## EXERCISE GOAL
The reply must contain exactly the lines below from the one with "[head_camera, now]" down to the one with "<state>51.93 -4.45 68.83", both included, and nothing more; please omit the pictures.

===== INFORMATION PROVIDED

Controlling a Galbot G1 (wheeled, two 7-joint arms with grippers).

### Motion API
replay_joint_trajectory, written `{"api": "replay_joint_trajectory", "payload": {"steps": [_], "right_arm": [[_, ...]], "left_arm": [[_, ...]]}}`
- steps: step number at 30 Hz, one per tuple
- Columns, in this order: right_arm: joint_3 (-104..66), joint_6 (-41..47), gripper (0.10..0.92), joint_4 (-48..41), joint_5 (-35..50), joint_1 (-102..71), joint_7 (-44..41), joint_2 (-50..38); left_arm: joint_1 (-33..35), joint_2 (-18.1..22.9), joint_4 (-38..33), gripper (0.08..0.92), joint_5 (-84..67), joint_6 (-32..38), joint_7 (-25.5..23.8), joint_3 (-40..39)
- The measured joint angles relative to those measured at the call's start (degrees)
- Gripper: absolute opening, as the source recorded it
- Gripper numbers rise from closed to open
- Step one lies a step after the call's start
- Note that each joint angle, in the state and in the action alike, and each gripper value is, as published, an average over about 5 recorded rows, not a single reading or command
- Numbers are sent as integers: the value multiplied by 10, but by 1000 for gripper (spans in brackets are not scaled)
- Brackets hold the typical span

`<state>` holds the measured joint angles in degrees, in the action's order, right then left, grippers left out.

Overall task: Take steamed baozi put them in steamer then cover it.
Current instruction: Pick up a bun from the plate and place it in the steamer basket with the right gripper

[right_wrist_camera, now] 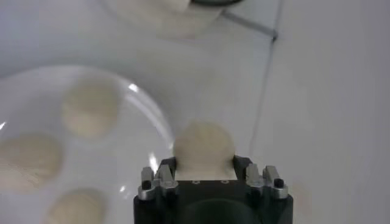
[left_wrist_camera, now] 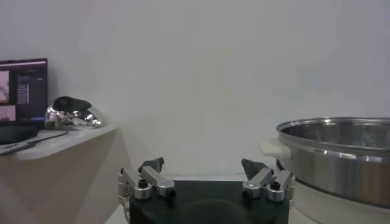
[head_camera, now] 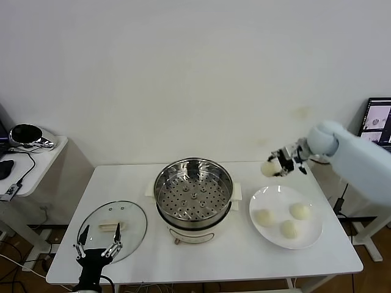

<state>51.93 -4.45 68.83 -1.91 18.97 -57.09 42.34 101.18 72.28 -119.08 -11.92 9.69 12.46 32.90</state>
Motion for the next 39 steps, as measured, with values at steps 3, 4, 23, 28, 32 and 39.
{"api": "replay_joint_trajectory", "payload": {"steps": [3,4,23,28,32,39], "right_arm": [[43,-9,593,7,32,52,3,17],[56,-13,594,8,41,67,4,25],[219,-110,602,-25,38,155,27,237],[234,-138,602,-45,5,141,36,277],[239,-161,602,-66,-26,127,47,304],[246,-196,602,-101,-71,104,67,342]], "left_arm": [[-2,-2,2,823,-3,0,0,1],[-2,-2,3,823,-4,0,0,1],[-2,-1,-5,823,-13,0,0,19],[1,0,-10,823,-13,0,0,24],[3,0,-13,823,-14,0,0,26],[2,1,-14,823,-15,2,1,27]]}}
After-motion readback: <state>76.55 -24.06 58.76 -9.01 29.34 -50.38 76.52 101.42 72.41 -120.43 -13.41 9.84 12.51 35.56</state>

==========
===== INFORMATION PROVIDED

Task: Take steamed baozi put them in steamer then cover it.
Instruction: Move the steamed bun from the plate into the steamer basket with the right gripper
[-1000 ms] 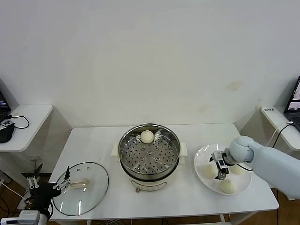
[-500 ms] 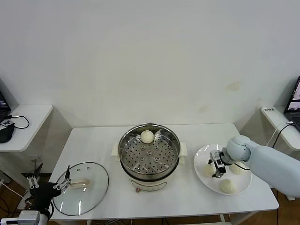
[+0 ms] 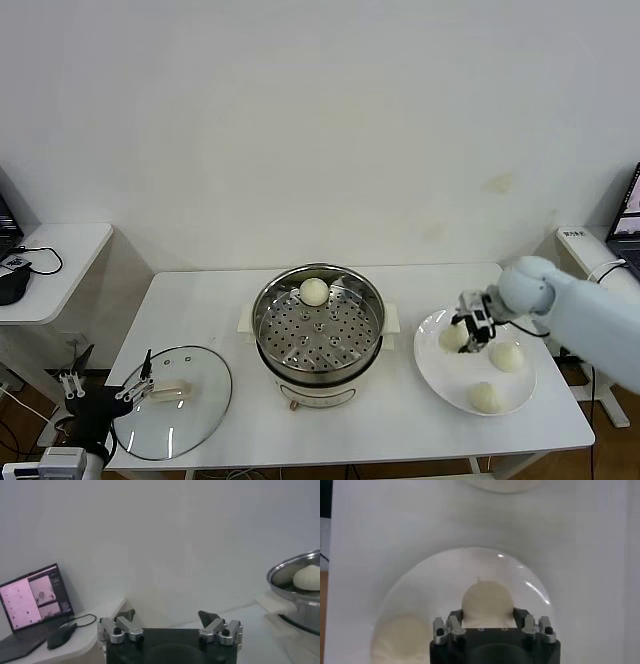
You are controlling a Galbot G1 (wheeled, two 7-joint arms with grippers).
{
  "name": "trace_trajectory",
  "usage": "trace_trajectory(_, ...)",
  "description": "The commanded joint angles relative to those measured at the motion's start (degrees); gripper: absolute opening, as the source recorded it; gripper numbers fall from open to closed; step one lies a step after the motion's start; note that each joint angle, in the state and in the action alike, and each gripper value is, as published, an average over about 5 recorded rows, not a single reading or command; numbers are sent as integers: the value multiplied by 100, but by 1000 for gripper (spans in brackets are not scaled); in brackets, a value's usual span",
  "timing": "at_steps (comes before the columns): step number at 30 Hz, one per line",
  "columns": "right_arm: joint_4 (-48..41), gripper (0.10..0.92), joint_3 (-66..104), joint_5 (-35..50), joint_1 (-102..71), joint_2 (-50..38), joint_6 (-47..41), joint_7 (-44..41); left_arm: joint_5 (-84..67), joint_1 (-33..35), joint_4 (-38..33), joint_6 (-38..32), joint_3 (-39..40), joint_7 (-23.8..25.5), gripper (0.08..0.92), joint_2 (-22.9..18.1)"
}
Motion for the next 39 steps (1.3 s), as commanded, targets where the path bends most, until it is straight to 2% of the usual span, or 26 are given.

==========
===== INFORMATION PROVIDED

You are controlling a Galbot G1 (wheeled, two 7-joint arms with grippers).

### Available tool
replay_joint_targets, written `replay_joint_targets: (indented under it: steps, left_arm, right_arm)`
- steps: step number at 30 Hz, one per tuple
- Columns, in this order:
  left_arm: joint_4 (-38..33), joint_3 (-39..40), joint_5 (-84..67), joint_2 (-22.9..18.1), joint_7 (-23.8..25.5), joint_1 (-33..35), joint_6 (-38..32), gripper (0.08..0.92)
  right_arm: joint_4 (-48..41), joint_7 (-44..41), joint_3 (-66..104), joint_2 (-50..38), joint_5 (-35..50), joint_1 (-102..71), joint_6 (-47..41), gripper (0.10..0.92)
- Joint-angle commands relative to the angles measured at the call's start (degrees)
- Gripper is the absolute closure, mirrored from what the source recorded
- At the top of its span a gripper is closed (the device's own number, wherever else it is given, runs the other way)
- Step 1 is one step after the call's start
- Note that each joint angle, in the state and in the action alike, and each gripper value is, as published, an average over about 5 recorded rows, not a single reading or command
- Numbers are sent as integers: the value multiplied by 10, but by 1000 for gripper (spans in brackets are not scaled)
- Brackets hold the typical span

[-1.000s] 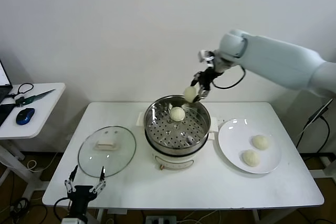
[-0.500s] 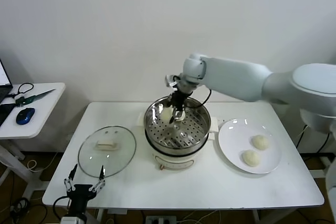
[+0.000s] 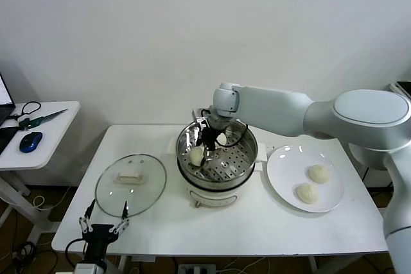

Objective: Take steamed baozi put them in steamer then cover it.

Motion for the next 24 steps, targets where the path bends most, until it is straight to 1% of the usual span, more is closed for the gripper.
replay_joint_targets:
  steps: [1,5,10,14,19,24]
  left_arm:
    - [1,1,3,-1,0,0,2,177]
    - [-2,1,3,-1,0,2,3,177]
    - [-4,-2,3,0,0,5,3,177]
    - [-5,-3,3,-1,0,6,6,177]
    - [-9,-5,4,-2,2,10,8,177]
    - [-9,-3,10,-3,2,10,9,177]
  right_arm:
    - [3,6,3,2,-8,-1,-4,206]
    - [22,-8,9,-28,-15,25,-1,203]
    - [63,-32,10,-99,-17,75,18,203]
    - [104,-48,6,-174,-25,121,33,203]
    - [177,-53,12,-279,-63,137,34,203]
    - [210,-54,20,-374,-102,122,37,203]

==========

## TASK SOLUTION
[head_camera, now] 

<state>51.93 -4.45 68.83 -1.91 18.97 -57.09 42.34 101.18 72.28 -119.08 -11.92 9.69 12.46 32.90</state>

There's nothing else to the answer.